Synthesis of a chiral alcohol using a rationally designed Saccharomyces cerevisiae reductase and a NADH cofactor regeneration system

Abstract

Abstract Ethyl (S)-4-chloro-3-hydroxy butanoate (ECHB) is a building block for the synthesis of hypercholesterolemia drugs that function as 3-hydroxy-3-methylglutaryl coenzyme A reductase inhibitors. Yeast reductase YDL124W has been shown to convert ethyl 4-chloro-3-oxo butanoate (ECOB) into (S)-ECHB in an enantioselective manner. In that reduction, YDL124W absolutely prefers NADPH as a cofactor to NADH. NADPH is, however, much more expensive and unstable than NADH. In this study, four amino acid residues that directly interact with the 2′-phosphate group of adenosine ribose of NADPH were identified based on the homology model and docking model of YDL124W with ECOB and NADPH. Among various single mutants altered in these target residues, R264H evidenced noticeably increased reductase activity with NADH. The double mutant, R264H/R27Y, had more profoundly enhanced reductase activity with NADH. Kinetic analysis results demonstrated that these mutants had reduced Km values toward NADH and increased kcat/Km values in comparison with the wild-type.
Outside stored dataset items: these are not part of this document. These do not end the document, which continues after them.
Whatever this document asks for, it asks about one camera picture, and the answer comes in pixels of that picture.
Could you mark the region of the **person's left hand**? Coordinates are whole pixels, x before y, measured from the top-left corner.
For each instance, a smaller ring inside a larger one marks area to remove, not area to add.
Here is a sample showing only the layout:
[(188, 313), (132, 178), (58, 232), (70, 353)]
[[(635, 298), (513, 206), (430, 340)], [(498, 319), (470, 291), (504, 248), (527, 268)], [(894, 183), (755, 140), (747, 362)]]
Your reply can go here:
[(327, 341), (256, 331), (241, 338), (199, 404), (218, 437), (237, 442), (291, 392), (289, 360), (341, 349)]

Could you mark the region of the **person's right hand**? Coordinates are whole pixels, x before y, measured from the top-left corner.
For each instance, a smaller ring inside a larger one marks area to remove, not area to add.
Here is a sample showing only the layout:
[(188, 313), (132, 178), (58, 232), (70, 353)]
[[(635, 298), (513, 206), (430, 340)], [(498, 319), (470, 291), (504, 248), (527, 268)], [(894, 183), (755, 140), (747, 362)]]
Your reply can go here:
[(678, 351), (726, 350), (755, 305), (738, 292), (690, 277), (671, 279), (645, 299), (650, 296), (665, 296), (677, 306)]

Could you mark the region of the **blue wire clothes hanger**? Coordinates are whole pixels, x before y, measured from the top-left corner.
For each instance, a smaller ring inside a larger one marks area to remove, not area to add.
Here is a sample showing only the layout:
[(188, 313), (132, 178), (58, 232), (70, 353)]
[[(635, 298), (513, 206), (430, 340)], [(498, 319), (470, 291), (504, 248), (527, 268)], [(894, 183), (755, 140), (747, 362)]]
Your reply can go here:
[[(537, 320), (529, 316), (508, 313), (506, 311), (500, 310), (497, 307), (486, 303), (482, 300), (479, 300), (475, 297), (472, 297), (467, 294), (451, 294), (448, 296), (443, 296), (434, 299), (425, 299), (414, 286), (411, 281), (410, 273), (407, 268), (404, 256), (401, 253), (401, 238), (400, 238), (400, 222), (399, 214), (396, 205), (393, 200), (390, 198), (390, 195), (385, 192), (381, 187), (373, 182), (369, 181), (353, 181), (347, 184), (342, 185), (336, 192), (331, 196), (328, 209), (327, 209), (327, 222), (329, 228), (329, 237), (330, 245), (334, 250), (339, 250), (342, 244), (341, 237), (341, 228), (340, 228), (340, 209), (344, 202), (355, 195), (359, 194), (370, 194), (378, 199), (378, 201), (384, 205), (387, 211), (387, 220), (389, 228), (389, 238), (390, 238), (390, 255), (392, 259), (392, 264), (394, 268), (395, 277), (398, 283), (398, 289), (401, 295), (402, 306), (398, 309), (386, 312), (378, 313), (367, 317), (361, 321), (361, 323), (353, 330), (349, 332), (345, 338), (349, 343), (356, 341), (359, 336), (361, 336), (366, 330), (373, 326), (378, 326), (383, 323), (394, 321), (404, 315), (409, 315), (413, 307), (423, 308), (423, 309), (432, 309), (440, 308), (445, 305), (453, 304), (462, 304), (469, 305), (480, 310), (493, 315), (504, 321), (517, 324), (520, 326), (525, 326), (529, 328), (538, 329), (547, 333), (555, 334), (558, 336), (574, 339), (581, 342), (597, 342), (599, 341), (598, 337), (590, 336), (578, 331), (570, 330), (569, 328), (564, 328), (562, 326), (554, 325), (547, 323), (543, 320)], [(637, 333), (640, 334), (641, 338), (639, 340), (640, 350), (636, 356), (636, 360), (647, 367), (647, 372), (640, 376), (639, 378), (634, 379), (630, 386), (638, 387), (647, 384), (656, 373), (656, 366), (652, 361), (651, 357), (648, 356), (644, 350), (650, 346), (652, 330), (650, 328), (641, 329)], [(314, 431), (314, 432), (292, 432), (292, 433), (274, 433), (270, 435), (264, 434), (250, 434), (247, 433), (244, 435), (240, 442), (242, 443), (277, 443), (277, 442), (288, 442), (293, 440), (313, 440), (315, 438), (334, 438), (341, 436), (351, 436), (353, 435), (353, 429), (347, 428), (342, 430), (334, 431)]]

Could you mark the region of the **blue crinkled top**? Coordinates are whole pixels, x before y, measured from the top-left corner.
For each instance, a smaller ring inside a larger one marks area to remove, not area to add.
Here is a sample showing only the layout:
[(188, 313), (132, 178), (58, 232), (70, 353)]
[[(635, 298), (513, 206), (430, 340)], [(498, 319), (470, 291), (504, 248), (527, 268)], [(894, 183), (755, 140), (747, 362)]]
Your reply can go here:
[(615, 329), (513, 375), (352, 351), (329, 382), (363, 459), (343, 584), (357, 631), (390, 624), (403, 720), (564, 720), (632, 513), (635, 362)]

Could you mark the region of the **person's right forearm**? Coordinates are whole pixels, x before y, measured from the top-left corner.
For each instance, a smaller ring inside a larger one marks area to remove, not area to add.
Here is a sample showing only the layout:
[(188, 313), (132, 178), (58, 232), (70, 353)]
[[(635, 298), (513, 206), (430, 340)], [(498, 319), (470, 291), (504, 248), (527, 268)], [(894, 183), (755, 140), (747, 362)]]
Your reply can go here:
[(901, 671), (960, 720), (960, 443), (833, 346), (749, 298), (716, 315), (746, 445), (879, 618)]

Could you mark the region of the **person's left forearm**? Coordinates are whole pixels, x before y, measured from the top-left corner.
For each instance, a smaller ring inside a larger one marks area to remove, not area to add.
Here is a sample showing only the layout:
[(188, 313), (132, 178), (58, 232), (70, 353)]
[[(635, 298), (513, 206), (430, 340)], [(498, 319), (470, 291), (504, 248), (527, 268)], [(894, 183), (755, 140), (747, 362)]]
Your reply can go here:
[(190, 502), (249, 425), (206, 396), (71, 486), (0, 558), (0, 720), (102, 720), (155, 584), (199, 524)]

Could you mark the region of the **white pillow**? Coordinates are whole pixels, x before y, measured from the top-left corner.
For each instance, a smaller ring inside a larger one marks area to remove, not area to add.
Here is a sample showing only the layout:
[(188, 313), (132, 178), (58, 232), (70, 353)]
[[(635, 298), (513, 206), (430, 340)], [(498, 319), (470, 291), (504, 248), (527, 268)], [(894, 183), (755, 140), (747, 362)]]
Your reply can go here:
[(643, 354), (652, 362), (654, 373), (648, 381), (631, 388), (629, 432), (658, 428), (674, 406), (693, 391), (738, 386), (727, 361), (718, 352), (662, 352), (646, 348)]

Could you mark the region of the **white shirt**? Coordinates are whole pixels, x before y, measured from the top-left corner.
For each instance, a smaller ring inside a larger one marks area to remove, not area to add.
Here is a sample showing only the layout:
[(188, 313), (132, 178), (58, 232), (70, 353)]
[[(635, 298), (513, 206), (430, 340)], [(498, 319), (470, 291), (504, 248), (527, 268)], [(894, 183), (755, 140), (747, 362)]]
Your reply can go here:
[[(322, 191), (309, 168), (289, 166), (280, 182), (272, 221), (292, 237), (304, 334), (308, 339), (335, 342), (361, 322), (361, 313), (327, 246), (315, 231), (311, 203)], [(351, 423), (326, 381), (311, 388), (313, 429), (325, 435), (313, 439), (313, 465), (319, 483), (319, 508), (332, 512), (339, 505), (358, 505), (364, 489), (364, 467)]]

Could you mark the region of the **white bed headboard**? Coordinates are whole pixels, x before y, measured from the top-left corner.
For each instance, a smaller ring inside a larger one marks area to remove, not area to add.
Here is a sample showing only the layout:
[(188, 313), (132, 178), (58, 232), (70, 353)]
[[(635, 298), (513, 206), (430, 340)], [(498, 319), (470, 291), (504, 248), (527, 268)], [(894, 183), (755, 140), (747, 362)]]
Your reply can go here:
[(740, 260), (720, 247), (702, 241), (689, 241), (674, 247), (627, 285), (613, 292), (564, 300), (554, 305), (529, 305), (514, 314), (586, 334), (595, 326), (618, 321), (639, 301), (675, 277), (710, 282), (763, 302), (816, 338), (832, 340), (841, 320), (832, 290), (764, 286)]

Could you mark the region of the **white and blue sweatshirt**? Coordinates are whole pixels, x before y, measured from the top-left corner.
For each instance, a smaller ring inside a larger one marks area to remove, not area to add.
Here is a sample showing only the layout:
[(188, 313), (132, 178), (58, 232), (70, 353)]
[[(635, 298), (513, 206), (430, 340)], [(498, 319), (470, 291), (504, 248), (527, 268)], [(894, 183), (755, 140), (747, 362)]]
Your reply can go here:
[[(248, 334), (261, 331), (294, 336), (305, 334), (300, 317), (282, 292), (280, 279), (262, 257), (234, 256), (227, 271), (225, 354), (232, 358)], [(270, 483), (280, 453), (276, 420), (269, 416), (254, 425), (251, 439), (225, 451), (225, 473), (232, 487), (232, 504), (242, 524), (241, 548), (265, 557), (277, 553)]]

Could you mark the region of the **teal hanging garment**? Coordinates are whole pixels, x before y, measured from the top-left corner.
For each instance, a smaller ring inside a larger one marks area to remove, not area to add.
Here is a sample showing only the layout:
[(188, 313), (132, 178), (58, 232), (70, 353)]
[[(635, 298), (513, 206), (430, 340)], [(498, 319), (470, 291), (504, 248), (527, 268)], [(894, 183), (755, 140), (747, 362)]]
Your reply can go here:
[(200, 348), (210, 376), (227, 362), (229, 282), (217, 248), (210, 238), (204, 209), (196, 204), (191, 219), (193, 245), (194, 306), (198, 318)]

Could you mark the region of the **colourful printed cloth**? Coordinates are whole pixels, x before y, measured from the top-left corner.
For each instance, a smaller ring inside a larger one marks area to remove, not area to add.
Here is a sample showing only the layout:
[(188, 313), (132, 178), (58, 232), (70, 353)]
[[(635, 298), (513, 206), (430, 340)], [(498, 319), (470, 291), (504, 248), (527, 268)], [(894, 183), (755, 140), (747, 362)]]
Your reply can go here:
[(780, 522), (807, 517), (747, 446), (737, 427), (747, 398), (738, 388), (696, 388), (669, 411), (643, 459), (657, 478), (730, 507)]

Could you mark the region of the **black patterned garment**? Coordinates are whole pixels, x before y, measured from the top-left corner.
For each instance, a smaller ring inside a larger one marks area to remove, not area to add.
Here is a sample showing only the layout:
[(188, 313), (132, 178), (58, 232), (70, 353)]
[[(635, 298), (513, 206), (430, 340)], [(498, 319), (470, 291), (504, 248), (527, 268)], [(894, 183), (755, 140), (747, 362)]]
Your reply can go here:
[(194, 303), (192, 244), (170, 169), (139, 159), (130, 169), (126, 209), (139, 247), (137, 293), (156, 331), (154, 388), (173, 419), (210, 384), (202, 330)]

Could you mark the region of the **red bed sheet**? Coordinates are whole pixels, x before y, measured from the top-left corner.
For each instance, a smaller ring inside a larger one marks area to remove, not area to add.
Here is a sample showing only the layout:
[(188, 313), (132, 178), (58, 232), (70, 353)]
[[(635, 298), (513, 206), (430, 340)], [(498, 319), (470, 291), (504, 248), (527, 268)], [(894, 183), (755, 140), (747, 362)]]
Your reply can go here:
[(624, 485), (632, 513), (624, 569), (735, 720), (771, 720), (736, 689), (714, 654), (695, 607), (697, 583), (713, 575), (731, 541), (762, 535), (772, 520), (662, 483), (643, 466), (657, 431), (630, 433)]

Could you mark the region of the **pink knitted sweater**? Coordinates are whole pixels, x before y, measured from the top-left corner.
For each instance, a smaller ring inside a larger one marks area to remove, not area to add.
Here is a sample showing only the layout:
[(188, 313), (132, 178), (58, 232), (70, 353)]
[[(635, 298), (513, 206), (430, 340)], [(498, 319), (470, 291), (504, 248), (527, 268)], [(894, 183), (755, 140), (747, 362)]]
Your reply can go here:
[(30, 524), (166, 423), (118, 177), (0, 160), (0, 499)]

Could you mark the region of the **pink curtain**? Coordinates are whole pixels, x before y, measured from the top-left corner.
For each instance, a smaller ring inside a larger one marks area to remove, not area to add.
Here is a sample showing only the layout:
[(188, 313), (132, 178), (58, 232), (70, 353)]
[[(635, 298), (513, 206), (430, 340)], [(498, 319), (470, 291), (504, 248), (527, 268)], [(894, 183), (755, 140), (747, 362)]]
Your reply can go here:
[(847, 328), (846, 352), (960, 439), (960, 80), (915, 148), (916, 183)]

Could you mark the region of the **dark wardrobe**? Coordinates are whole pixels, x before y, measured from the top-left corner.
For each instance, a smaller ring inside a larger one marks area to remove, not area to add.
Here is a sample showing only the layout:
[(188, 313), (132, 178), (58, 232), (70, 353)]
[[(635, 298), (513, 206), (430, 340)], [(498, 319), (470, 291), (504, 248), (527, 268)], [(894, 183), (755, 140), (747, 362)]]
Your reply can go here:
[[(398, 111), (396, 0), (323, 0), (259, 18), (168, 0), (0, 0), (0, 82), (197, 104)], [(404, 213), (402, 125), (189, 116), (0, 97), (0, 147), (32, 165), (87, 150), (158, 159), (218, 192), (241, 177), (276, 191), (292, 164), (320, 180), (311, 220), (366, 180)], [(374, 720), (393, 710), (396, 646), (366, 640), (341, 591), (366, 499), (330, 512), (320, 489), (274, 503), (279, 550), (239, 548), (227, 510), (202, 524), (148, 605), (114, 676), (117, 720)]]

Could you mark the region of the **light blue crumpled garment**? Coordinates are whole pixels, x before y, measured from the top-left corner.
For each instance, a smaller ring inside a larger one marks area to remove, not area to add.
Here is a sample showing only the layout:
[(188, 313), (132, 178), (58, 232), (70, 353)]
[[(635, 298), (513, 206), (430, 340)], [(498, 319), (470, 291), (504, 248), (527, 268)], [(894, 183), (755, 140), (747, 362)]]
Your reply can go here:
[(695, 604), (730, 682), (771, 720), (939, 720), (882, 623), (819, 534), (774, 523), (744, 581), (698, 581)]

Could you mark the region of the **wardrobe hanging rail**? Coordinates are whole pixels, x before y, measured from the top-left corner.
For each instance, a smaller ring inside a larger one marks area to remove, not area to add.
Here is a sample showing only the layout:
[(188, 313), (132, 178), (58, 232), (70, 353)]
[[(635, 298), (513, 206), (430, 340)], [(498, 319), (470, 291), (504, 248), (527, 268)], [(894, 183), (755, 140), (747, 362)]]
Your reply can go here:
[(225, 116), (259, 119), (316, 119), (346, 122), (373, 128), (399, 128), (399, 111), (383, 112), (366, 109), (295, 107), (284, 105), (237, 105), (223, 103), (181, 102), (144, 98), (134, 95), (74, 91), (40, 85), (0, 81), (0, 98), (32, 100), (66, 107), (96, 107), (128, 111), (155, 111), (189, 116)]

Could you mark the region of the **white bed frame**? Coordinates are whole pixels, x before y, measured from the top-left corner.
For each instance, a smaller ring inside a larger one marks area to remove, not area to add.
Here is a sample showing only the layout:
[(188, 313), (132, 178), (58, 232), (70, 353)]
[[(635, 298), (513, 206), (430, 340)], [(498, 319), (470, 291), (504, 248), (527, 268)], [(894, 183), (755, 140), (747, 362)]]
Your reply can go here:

Computer modeling showed that no hydrogen bond could be formed between the wild-type and 2′-hydroxyl group of adenosine ribose of the NADH cofactor, whereas three hydrogen bonds and one π–π stacking interaction could be formed between R264H or R264H/R27Y mutants and the NADH cofactor. These two mutants could efficiently produce (S)-ECHB using NADH as a cofactor in conjunction with formate dehydrogenase as a coupling enzyme.